I know the guy works at AEI, but I think you would be hard pressed to find a more objective and knowledgable observer of the lawmaking process than Norman Ornstein. I personally respect his opinion enormously, and I guess it's encouraging when he ends up validating some of my feelings about health care like he does in this outstandingly observant column in WaPo today (h/t Ezra Klein):
On the public front, it was clear that there was no groundswell for broad change. There is public dissatisfaction with the health-care system, but it is framed most by the universal public definition of reform -- "I pay less." Without some guarantee that reform thus defined will be enacted for the vast majority of Americans, the likelihood has always been that the closer government gets to enacting change, the more nervous voters would get about embracing the devil they don't know. And the closer one gets to broad change affecting 16 percent of the economy and a hefty slice of the workforce, the more those whose incomes depend on the current system will fight to keep their share.

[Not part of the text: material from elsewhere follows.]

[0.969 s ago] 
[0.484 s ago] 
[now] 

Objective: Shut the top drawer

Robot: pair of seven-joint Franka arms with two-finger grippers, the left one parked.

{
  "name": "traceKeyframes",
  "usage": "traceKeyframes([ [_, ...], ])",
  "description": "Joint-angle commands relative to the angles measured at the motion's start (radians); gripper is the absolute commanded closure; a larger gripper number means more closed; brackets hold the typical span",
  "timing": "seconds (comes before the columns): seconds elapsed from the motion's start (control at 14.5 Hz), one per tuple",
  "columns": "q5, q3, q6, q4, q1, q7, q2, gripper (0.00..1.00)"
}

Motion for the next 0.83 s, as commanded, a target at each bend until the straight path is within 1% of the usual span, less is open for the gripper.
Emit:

At the same time, enacting reform the way it should be done -- with broad bipartisan leadership support and broad bipartisan majorities -- was simply not in the cards in today's political universe. Bipartisan support was clearly a non-starter in the House, if less so in the Senate, but past experience also showed that finding partisan majorities, even with healthy margins in both houses, would not be easy.
Overall, I think this sums it up well:
But having watched the lawmaking process in all its glory (and messiness) for 40 years, as well as having watched the meltdown of the Clinton health plan up close, I am seeing from the administration signs of savvy, not weakness.
I think this analysis is right on, and it's also why the push for the public option is so critical: the Administration DOES have to be flexible, can't get caught up too publicly in what it wants until it is absolutely necessary.
So we are the ones that must push very, very hard for real reform. It has a real payoff in the end, if not in 2010 but in 2020, 2030 and beyond.
Lawmaking is an epic thing that the media is incapable of covering well. Their coverage is similar to that of the blind man describing the elephant: they are not incentivized by their abilities to describe the true nature.
But we are lucky to have true experts like Ornstein to guide understanding, however small his contribution to broader understanding it might be.